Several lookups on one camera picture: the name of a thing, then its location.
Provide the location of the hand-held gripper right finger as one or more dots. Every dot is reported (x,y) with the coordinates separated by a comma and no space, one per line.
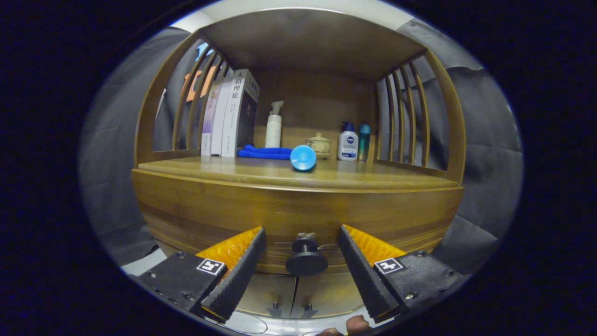
(366,280)

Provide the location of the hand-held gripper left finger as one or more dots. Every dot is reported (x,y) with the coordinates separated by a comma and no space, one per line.
(238,280)

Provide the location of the wooden drawer with black knob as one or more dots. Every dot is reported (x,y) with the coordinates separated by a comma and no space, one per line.
(210,210)

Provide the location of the blue and white tube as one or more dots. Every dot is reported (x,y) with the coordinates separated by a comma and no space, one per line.
(303,157)

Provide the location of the wooden cabinet door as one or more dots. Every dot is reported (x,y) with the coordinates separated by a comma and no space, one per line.
(326,294)
(270,294)

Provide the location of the wooden countertop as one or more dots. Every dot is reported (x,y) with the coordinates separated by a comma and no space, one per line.
(373,177)

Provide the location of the brown wooden cabinet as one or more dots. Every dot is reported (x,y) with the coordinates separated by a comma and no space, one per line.
(308,37)

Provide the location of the folded blue cloth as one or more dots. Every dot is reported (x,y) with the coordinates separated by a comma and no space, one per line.
(263,153)

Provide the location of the white lotion bottle blue cap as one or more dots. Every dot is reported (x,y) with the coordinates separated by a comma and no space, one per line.
(347,144)

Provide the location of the slim teal bottle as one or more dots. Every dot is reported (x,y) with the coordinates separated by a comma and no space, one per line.
(364,142)

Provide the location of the beige lidded tea cup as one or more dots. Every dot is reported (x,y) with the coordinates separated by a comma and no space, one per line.
(321,144)

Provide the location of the white pump bottle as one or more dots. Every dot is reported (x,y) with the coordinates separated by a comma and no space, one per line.
(273,133)

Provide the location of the thin pink book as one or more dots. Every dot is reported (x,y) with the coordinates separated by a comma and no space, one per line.
(209,126)

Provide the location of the thin white book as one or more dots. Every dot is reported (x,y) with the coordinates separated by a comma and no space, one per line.
(219,121)

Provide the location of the thick white and black book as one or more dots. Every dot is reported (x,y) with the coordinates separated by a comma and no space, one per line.
(235,116)

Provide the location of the black backdrop cloth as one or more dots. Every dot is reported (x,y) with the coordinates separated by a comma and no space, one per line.
(112,163)

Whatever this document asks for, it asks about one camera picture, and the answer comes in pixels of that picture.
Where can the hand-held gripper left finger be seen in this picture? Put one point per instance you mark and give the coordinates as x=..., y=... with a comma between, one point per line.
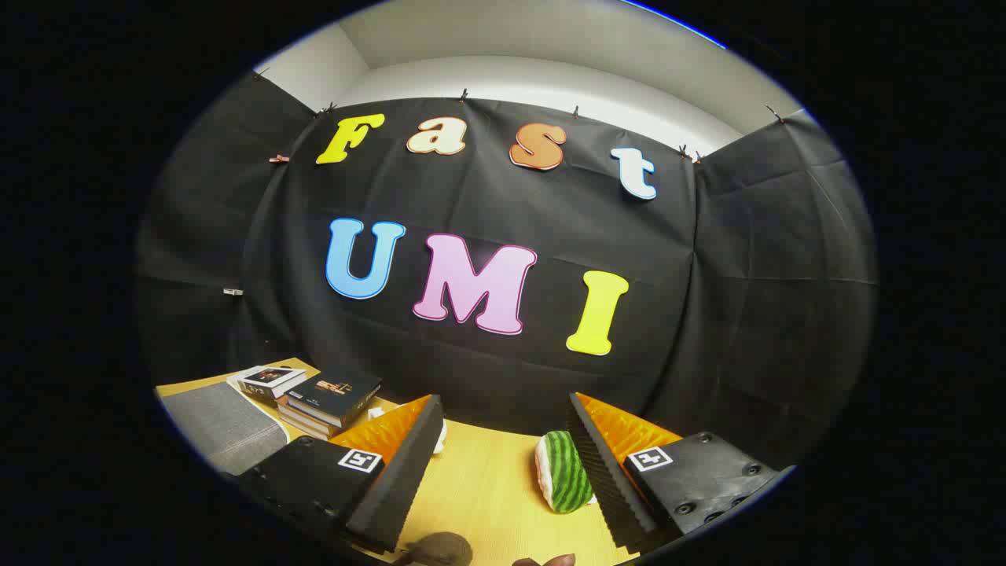
x=393, y=487

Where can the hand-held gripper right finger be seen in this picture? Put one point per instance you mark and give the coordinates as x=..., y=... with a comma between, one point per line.
x=609, y=479

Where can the brown fuzzy shoe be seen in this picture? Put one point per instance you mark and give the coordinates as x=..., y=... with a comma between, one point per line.
x=436, y=550

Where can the grey fabric storage box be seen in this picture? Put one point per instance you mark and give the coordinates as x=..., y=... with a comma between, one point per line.
x=224, y=428

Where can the white flat picture box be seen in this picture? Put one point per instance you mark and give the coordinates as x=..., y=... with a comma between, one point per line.
x=267, y=381

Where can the watermelon slice plush toy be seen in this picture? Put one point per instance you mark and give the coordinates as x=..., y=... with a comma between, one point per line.
x=562, y=472

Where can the white ghost plush toy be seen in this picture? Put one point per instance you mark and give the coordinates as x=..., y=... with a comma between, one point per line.
x=438, y=440

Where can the brown book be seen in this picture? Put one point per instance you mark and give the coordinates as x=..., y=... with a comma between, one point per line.
x=306, y=431
x=314, y=420

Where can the dark blue book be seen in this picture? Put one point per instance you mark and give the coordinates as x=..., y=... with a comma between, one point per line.
x=334, y=393

**Instructions for the task**
The reply is a bare number, the count of lines in these entries that hold the word "camera".

**Written solution**
2